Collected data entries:
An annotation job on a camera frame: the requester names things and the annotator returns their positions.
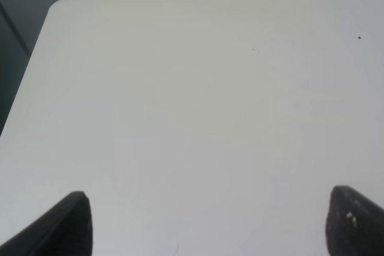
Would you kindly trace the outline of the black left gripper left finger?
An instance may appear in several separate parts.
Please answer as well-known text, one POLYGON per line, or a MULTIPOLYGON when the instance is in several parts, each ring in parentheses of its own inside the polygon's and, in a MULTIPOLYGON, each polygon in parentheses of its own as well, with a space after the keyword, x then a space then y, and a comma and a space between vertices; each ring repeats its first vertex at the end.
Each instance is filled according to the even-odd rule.
POLYGON ((1 245, 1 255, 91 255, 92 213, 83 191, 69 193, 1 245))

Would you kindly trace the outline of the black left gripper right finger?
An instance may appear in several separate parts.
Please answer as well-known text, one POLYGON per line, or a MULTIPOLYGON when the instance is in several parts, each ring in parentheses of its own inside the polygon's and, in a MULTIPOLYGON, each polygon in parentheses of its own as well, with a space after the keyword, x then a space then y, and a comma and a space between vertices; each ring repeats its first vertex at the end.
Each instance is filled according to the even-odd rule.
POLYGON ((329 255, 383 255, 383 208, 350 186, 333 187, 325 226, 329 255))

**INSTRUCTIONS TO FOLLOW:** Lines holding the word "trace" are the answer; copy every one from the records above.

**WRITTEN ANSWER:**
Would you kindly trace the outline of the black left gripper left finger?
Would you kindly trace the outline of the black left gripper right finger?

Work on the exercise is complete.